• _Exercise_: Everything from the top of the data below through the line with "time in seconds" should be duplicated exactly, and nothing past it.
::: Data shown
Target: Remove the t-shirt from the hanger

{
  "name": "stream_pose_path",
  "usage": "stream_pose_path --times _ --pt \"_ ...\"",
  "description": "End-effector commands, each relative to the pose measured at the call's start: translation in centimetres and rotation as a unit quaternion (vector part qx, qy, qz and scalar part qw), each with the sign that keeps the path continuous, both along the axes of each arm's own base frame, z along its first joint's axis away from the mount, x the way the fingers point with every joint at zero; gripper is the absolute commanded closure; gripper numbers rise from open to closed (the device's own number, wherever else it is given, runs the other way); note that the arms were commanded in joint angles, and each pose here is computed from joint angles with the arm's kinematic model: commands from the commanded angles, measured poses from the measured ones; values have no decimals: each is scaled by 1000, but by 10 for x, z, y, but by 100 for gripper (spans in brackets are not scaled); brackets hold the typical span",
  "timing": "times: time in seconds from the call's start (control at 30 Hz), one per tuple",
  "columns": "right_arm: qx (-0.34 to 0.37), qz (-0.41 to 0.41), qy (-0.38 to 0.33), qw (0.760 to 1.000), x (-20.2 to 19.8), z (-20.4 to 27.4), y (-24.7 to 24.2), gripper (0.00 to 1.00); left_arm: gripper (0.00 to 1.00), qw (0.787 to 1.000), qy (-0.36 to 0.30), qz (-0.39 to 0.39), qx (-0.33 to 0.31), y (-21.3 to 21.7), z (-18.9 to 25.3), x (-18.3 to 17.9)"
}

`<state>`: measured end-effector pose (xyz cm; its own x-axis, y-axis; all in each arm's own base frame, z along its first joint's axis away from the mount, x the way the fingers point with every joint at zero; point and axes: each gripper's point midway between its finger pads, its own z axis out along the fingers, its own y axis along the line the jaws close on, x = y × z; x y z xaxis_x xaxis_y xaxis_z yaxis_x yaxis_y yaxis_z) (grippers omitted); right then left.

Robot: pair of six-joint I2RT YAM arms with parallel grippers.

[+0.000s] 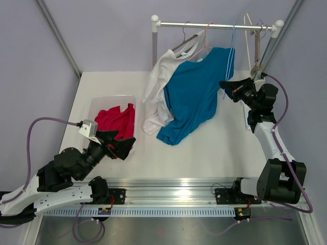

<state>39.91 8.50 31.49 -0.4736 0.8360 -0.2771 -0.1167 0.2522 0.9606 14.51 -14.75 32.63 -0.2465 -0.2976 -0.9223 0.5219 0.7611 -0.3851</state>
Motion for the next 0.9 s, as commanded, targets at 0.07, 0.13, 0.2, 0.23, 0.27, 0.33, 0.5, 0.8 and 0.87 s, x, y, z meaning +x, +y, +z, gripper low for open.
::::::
• _Task answer_:
Target: Remove the t-shirt from the hanger

{
  "name": "stream_pose_path",
  "usage": "stream_pose_path --times _ --pt \"_ ...\"",
  "description": "End-effector commands, each relative to the pose measured at the call's start: translation in centimetres and rotation as a unit quaternion (vector part qx, qy, qz and scalar part qw), each with the sign that keeps the path continuous, both along the axes of each arm's own base frame, z along its first joint's axis away from the mount, x the way the fingers point with every joint at zero; gripper is the absolute commanded closure; gripper numbers rise from open to closed (the device's own number, wherever else it is given, runs the other way); note that the arms were commanded in joint angles, and each pose here is computed from joint angles with the arm's kinematic model: commands from the commanded angles, measured poses from the measured ones; values have no decimals: each is scaled by 1000, but by 10 for x, z, y, but by 100 for gripper (spans in brackets are not scaled); brackets hold the typical span",
  "timing": "times: time in seconds from the call's start (control at 30 Hz), one per tuple",

Work on this exercise is now finished.